__PROBLEM REQUIREMENTS__: Every line holding the string "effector" should be copied out of the listing.

__DATA EXCERPT__:
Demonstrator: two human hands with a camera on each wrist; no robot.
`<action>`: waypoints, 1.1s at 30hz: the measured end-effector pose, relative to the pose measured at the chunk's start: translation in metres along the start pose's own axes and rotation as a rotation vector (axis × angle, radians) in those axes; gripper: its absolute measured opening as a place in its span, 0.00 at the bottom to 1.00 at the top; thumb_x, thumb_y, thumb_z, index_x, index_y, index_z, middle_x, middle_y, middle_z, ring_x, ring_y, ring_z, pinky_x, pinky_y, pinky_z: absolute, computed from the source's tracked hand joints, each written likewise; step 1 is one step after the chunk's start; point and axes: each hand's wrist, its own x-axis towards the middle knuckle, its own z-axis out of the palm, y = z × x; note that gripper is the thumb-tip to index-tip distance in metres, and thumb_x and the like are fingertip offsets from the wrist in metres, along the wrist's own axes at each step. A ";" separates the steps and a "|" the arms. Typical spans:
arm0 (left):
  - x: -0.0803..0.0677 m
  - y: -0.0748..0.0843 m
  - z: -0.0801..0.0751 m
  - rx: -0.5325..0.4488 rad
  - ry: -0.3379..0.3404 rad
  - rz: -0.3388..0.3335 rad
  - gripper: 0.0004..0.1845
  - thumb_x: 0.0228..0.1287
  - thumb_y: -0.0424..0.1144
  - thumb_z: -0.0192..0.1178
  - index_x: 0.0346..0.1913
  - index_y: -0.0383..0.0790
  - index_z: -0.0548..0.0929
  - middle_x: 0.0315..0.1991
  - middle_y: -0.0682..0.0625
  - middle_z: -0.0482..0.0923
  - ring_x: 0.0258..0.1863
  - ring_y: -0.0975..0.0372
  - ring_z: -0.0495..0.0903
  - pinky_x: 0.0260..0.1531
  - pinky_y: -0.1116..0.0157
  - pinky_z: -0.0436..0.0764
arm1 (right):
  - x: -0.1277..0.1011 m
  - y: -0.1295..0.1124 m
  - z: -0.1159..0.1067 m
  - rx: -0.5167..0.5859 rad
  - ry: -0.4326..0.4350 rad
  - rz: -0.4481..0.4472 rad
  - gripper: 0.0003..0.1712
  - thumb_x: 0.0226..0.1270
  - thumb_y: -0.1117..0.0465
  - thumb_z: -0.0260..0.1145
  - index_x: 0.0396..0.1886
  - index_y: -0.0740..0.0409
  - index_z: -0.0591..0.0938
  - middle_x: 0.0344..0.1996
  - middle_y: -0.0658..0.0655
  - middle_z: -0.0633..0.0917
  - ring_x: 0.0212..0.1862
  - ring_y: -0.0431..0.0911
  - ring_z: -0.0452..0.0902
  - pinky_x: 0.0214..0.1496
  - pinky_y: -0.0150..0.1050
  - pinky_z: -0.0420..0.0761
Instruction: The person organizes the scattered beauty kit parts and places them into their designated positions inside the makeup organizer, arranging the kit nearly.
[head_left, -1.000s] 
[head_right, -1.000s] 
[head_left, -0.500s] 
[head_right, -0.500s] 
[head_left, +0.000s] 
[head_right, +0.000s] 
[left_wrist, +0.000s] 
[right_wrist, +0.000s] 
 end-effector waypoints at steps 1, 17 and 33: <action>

__SOLUTION__:
`<action>`: waypoints, 1.1s at 30hz: the measured end-effector pose, relative to the pose measured at the chunk's start: translation in metres along the start pose's own axes and rotation as a rotation vector (axis × angle, radians) in those axes; gripper: its absolute measured opening as a place in its span, 0.00 at the bottom to 1.00 at the top; thumb_x, thumb_y, thumb_z, index_x, index_y, index_z, middle_x, middle_y, middle_z, ring_x, ring_y, ring_z, pinky_x, pinky_y, pinky_z: absolute, computed from the source's tracked hand joints, each written likewise; step 1 is one step after the chunk's start; point and axes: each hand's wrist, its own x-axis towards the middle knuckle, its own z-axis out of the palm, y = z × x; note that gripper is the thumb-tip to index-tip distance in metres, and thumb_x and the like are fingertip offsets from the wrist in metres, along the wrist's own axes at each step. A ";" separates the steps and a "|" the arms. Typical spans:
 end-effector waypoints at steps 1, 17 and 33: <action>

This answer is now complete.